What the task asks ->
Your answer must be an exact copy of the data, without any pictures.

Dataset section ->
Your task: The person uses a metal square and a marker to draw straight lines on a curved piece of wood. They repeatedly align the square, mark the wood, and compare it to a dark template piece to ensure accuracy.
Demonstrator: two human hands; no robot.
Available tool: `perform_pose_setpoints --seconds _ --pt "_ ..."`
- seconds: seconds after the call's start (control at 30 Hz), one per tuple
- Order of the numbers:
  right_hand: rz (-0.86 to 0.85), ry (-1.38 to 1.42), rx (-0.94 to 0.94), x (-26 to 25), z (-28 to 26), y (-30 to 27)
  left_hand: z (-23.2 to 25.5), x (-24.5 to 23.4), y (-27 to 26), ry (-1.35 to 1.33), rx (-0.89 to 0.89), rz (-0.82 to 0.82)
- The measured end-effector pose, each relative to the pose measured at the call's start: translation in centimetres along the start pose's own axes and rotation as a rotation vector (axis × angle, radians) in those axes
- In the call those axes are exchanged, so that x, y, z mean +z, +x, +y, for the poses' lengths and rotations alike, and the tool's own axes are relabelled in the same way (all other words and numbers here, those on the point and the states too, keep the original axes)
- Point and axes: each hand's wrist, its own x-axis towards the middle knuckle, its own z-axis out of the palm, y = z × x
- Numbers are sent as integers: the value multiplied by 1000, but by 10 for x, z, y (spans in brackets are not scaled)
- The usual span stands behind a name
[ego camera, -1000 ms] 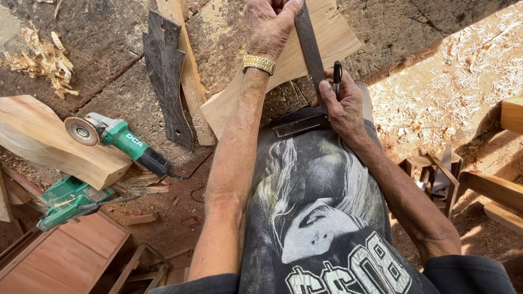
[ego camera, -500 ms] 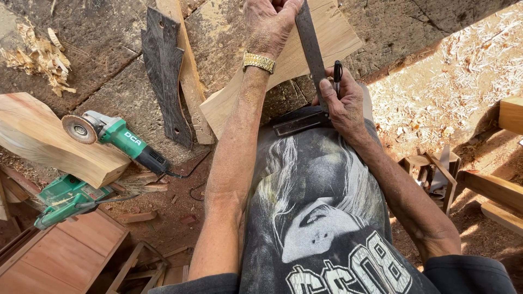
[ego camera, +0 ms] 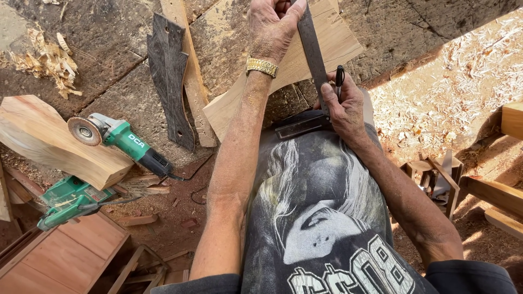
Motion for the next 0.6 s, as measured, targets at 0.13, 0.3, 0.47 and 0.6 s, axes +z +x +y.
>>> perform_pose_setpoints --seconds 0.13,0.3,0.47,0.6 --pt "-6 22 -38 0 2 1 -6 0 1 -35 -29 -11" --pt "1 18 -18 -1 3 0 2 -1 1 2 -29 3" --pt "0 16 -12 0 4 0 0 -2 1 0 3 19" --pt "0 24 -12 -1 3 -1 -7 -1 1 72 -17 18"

Output of the task ->
Your task: The person uses a metal square and a marker to draw straight lines on a curved piece of wood. They repeatedly align the square, mark the wood, and compare it to a dark template piece to ensure accuracy.
Demonstrator: two human hands; no robot.
Available tool: `perform_pose_setpoints --seconds _ --pt "_ ..."`
- seconds: seconds after the call's start (control at 30 Hz), one per tuple
- Order of the numbers:
  right_hand: rz (-0.86 to 0.85), ry (-1.38 to 1.42), rx (-0.94 to 0.94), x (-26 to 25), z (-28 to 26), y (-30 to 27)
  left_hand: z (-23.2 to 25.5), x (-24.5 to 23.4), y (-27 to 26), ry (-1.35 to 1.33), rx (-0.89 to 0.89), rz (-0.82 to 0.82)
- The measured end-effector pose, each relative to the pose measured at the call's start: translation in centimetres along the start pose's own axes and rotation as a rotation vector (axis × angle, radians) in those axes
- In the call those axes are exchanged, so that x, y, z mean +z, +x, +y, for the poses' lengths and rotations alike, and the tool's own axes are relabelled in the same way (all other words and numbers here, those on the point and the states too, keep the original axes)
- Point and axes: each hand's wrist, its own x-axis towards the middle knuckle, its own z-axis out of the palm, y = z × x
- Numbers are sent as integers: the value multiplied by 1000, but by 10 for x, z, y (spans in brackets are not scaled)
- The usual span stands behind a name
[ego camera, -1000 ms] 
[ego camera, -500 ms] 
[ego camera, +0 ms] 
Motion for the next 0.6 s, as measured, targets at 0.13, 0.3, 0.47 and 0.6 s, axes +z +x +y.
>>> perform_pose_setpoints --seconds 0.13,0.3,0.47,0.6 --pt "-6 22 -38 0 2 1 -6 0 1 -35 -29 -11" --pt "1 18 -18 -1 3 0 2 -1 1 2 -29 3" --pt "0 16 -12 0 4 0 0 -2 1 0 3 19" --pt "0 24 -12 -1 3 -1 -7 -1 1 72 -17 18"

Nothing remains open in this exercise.